What to work on
Reproduce every line of the listing below exactly.

START Data supplied

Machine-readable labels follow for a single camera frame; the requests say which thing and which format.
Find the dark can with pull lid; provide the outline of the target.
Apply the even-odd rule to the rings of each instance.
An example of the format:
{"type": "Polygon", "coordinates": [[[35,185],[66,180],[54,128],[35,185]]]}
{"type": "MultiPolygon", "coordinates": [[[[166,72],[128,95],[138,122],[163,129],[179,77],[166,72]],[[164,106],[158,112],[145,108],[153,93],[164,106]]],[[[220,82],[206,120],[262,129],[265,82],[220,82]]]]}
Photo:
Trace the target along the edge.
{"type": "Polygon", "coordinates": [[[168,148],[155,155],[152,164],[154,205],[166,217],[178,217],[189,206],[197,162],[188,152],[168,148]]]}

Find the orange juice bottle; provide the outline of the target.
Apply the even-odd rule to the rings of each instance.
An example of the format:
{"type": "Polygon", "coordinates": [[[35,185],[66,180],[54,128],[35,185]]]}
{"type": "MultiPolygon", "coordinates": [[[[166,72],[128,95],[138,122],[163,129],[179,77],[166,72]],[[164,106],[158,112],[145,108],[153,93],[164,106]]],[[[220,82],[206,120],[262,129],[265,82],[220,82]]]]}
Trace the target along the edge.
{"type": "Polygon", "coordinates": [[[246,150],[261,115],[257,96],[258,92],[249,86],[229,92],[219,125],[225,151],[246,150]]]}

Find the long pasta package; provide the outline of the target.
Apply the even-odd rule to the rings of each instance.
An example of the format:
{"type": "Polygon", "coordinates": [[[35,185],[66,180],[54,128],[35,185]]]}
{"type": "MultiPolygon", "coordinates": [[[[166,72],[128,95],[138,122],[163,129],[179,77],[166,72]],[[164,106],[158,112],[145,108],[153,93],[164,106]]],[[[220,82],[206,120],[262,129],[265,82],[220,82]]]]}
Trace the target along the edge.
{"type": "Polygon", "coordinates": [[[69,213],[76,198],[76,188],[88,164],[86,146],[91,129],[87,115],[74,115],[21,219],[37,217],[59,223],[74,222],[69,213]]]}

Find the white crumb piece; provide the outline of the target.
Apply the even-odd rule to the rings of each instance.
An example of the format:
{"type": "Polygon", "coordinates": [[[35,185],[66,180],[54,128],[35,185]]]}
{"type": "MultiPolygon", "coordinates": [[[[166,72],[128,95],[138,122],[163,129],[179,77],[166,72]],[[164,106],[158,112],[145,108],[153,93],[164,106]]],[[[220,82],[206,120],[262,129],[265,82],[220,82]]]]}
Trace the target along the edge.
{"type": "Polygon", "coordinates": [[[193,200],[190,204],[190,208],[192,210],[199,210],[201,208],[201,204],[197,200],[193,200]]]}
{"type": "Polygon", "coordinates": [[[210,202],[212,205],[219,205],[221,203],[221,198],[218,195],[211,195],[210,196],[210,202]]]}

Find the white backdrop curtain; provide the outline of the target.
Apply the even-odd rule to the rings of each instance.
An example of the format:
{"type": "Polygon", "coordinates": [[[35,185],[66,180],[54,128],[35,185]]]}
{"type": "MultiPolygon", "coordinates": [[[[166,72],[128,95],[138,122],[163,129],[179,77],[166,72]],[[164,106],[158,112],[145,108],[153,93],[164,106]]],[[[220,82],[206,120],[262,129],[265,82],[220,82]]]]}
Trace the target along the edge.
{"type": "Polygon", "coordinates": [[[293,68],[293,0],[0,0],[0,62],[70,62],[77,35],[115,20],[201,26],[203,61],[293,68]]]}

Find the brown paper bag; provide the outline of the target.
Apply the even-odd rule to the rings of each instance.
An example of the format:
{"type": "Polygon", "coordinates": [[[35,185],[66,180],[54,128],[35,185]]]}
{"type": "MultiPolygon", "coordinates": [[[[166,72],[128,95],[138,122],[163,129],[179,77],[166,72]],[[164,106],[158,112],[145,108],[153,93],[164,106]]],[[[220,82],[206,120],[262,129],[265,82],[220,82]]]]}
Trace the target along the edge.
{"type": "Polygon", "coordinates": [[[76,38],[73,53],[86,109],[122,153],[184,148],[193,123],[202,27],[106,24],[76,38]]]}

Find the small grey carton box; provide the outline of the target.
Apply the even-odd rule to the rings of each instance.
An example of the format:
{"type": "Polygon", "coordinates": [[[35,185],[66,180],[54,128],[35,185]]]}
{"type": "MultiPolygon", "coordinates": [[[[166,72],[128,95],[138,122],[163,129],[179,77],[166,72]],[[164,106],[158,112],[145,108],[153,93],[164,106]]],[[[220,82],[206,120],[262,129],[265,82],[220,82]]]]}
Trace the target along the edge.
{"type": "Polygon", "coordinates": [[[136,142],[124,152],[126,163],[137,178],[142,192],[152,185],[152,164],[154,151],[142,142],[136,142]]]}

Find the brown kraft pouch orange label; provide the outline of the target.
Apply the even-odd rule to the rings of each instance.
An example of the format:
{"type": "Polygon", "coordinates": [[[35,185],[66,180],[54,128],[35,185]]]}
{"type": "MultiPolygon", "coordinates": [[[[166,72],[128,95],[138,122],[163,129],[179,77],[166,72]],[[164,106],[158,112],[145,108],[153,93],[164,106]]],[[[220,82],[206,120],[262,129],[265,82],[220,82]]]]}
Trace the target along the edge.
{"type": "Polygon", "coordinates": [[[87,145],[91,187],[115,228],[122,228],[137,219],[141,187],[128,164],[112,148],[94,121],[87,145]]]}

END Data supplied

Result of this exercise
Machine-readable labels follow for a single camera frame; the requests say which thing and which format.
Find the dark can with pull lid; provide the outline of the target.
Apply the even-odd rule to the rings of each instance.
An example of the format:
{"type": "Polygon", "coordinates": [[[35,185],[66,180],[54,128],[35,185]]]}
{"type": "MultiPolygon", "coordinates": [[[[166,72],[128,95],[138,122],[163,129],[179,77],[166,72]],[[164,106],[158,112],[145,108],[153,93],[164,106]]],[[[220,82],[206,120],[262,129],[265,82],[220,82]]]]}
Photo:
Trace the target along the edge.
{"type": "Polygon", "coordinates": [[[168,148],[155,155],[152,164],[154,205],[166,217],[178,217],[189,206],[197,162],[188,152],[168,148]]]}

Find the orange juice bottle; provide the outline of the target.
Apply the even-odd rule to the rings of each instance.
An example of the format:
{"type": "Polygon", "coordinates": [[[35,185],[66,180],[54,128],[35,185]]]}
{"type": "MultiPolygon", "coordinates": [[[[166,72],[128,95],[138,122],[163,129],[179,77],[166,72]],[[164,106],[158,112],[145,108],[153,93],[164,106]]],[[[220,82],[206,120],[262,129],[265,82],[220,82]]]]}
Trace the target along the edge.
{"type": "Polygon", "coordinates": [[[246,150],[261,115],[257,96],[258,92],[249,86],[229,92],[219,125],[225,151],[246,150]]]}

Find the long pasta package; provide the outline of the target.
Apply the even-odd rule to the rings of each instance.
An example of the format:
{"type": "Polygon", "coordinates": [[[35,185],[66,180],[54,128],[35,185]]]}
{"type": "MultiPolygon", "coordinates": [[[[166,72],[128,95],[138,122],[163,129],[179,77],[166,72]],[[164,106],[158,112],[145,108],[153,93],[164,106]]],[[[220,82],[206,120],[262,129],[265,82],[220,82]]]]}
Trace the target along the edge.
{"type": "Polygon", "coordinates": [[[69,213],[76,198],[76,188],[88,164],[86,146],[91,129],[87,115],[74,115],[21,219],[37,217],[59,223],[74,222],[69,213]]]}

Find the white crumb piece; provide the outline of the target.
Apply the even-odd rule to the rings of each instance.
An example of the format:
{"type": "Polygon", "coordinates": [[[35,185],[66,180],[54,128],[35,185]]]}
{"type": "MultiPolygon", "coordinates": [[[[166,72],[128,95],[138,122],[163,129],[179,77],[166,72]],[[164,106],[158,112],[145,108],[153,93],[164,106]]],[[[220,82],[206,120],[262,129],[265,82],[220,82]]]]}
Trace the target along the edge.
{"type": "Polygon", "coordinates": [[[193,200],[190,204],[190,208],[192,210],[199,210],[201,208],[201,204],[197,200],[193,200]]]}
{"type": "Polygon", "coordinates": [[[210,202],[212,205],[219,205],[221,203],[221,198],[218,195],[211,195],[210,196],[210,202]]]}

Find the white backdrop curtain; provide the outline of the target.
Apply the even-odd rule to the rings of each instance.
An example of the format:
{"type": "Polygon", "coordinates": [[[35,185],[66,180],[54,128],[35,185]]]}
{"type": "MultiPolygon", "coordinates": [[[[166,72],[128,95],[138,122],[163,129],[179,77],[166,72]],[[164,106],[158,112],[145,108],[153,93],[164,106]]],[[[220,82],[206,120],[262,129],[265,82],[220,82]]]]}
Trace the target along the edge.
{"type": "Polygon", "coordinates": [[[293,68],[293,0],[0,0],[0,62],[70,62],[77,35],[115,20],[201,26],[203,61],[293,68]]]}

Find the brown paper bag; provide the outline of the target.
Apply the even-odd rule to the rings of each instance.
An example of the format:
{"type": "Polygon", "coordinates": [[[35,185],[66,180],[54,128],[35,185]]]}
{"type": "MultiPolygon", "coordinates": [[[[166,72],[128,95],[138,122],[163,129],[179,77],[166,72]],[[164,106],[158,112],[145,108],[153,93],[164,106]]],[[[220,82],[206,120],[262,129],[265,82],[220,82]]]]}
Trace the target along the edge.
{"type": "Polygon", "coordinates": [[[76,38],[73,53],[86,109],[122,153],[184,148],[193,123],[202,27],[106,24],[76,38]]]}

Find the small grey carton box; provide the outline of the target.
Apply the even-odd rule to the rings of each instance.
An example of the format:
{"type": "Polygon", "coordinates": [[[35,185],[66,180],[54,128],[35,185]]]}
{"type": "MultiPolygon", "coordinates": [[[[166,72],[128,95],[138,122],[163,129],[179,77],[166,72]],[[164,106],[158,112],[145,108],[153,93],[164,106]]],[[[220,82],[206,120],[262,129],[265,82],[220,82]]]]}
Trace the target along the edge.
{"type": "Polygon", "coordinates": [[[136,142],[124,152],[126,163],[137,178],[142,192],[152,185],[152,164],[154,151],[142,142],[136,142]]]}

Find the brown kraft pouch orange label; provide the outline of the target.
Apply the even-odd rule to the rings of each instance.
An example of the format:
{"type": "Polygon", "coordinates": [[[35,185],[66,180],[54,128],[35,185]]]}
{"type": "MultiPolygon", "coordinates": [[[[166,72],[128,95],[138,122],[163,129],[179,77],[166,72]],[[164,106],[158,112],[145,108],[153,93],[164,106]]],[[[220,82],[206,120],[262,129],[265,82],[220,82]]]]}
Trace the target along the edge.
{"type": "Polygon", "coordinates": [[[87,145],[91,187],[115,228],[122,228],[137,219],[141,187],[128,164],[112,148],[94,121],[87,145]]]}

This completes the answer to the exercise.